Fürstenfeldbruck:Viel Beifall und Zustimmung

Richter macht sich bei den Jusos für Cannabis-Legalisierung stark

Von Katharina Knaut, Fürstenfeldbruck

Wenn man junge Menschen an einem sonnigen Freitagabend dazu bewegen möchte, eine politische Veranstaltung zu besuchen, muss man entweder mit Freibierausschank werben oder ein wirklich gutes Thema auf der Agenda stehen haben. Da Ersteres bei der Veranstaltung "Let's talk about Cannabis" nicht der Fall war, scheinen die Mitglieder der Jusos mit dem Thema offensichtlich einen Nerv getroffen zu haben. Das Unterhaus, in dem die Veranstaltung stattfindet, ist bis auf den letzten Platz besetzt. Rund 60 Leute, vor allem der jüngeren Generation, drängen sich in der Bar.

Mit Andreas Müller haben sie auch einen schillernden Referenten nach Fürstenfeldbruck geholt. Müller ist Jugendrichter und trägt den Beinamen "härtester Richter". Sein Vater war alkoholabhängig, sein Bruder heroinsüchtig. Und dennoch kämpft er für die Legalisierung von Cannabis. Er erzählt, wie er in seiner Jugend selbst Cannabis konsumiert hat, geht auf die geltende rechtliche Lage in Bezug auf Besitz und Konsum des Rauschmittels ein und unterstreicht seine Überzeugung, dass ein Verbot von Cannabis mehr schade als nutze. "Ich habe mich für den Opferschutz stark gemacht, für Geschlagene und Vergewaltigte", erklärt er. Mit den Verurteilungen aufgrund des Besitzes von Cannabis schaffe der Staat ebenfalls Opfer, so Müller. Man verliere seinen Führerschein oder müsse sogar ins Gefängnis. "Ein verpfuschtes Leben für nichts." In seiner Laufbahn als Richter habe er keinen einzigen Gewaltfall aufgrund von Cannabis verhandelt, dafür ein Drittel aufgrund von Alkohol. Das heiße nicht, dass er für die Schließung von deutschen Kneipen verantwortlich sein möchte. "Ich will, dass Deutsche trinken dürfen. Ich will aber auch, dass deutsche Kiffer kiffen dürfen!"
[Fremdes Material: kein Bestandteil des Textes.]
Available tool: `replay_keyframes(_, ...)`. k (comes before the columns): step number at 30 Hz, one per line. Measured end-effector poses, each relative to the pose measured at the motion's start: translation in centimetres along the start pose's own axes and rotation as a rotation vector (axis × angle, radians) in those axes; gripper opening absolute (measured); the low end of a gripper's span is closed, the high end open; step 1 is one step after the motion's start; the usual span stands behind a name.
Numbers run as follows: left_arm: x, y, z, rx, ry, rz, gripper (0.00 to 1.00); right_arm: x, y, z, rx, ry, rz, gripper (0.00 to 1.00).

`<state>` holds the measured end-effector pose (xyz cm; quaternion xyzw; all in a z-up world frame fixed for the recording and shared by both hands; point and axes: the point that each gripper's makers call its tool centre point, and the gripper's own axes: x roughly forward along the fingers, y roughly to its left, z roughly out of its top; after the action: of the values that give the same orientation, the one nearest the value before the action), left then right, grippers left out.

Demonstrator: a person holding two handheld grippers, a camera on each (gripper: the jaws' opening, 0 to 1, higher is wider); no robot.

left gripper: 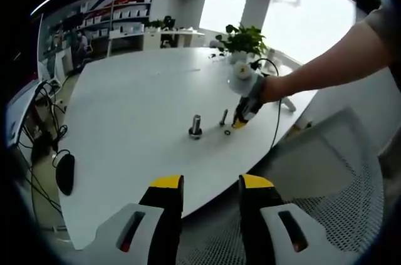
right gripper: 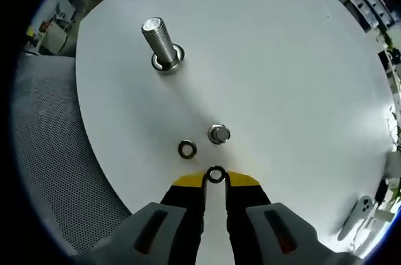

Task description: Place the washer onto the threaded stud by aligning its center hole with the stud, sliding it down to the base, and recovering from edge contact or off-axis alignment until the washer reaches the visible bottom stop.

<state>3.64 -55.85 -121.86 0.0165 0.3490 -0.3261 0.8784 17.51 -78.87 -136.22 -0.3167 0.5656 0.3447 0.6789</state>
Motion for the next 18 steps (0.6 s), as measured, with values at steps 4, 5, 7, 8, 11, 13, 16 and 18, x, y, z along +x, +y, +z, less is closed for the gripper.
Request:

Vor allem für diesen Satz erntet er viel Applaus und laute Zustimmungsrufe. Es sind vor allem die Befürworter, die sich eingefunden haben. Viele haben selbst schon einmal Cannabis konsumiert, wie Müller mit einer Frage ins Publikum feststellt. In der Diskussionsrunde werden auch kaum kritische Argumente vorgebracht, die Zuhörer haben jedoch umso mehr Fragen, so viele, dass man sie nicht alle behandeln kann. Vor allem beschäftigt das Thema Cannabis im Straßenverkehr. Müller hatte diesen Aspekt bereits angeschnitten. Er kritisiert das Vorgehen des Staates. "Wenn Autofahrer mit Cannabis im Auto erwischt werden, zieht der Staat den Schluss, dass man ein Suchtproblem hat. Dann muss man das Gegenteil beweisen." Er empfinde es als ungerecht, dass Menschen, die mit Alkohol im Auto erwischt werden, das nicht müssen. Diesen Ansatz greift eine Frau auf, die bei der Führerscheinstelle arbeitet. Sie stimmt zu. "Mit Cannabis gibt es keine Unfälle. Ich sehe die Anzeigen. Alkohol würde ich viel eher entziehen wollen."

Es kommt auch das Thema Jugendschutz auf. Ein junger Mann stellt die Frage, was Müller gegen eine Verharmlosung unternehmen wolle, zu der die Debatte um die Legalisierung führen könne. Er kenne Leute, die mit 16 Jahren Probleme mit Cannabis haben. "Ich habe als Richter auch Fälle, bei denen Jugendliche von morgens bis abends kiffen. Das geht gar nicht." Bei einer Legalisierung bestehe allerdings die Möglichkeit, das Thema offen anzugehen. "Und das, ohne gleich mit dem Strafrecht zu wedeln. Auch die Eltern könnten besser damit umgehen."

Ein Thema, das polarisiert, findet Jonathan Grundmann, der Kreisvorsitzende der Jusos. Aber auch eines, das im Landkreis beschäftigt. Daher haben die Jusos die Veranstaltung organisiert. "Vor allem bei den jungen Leuten ist es ein Thema. Das merke ich auch in meinem Freundeskreis."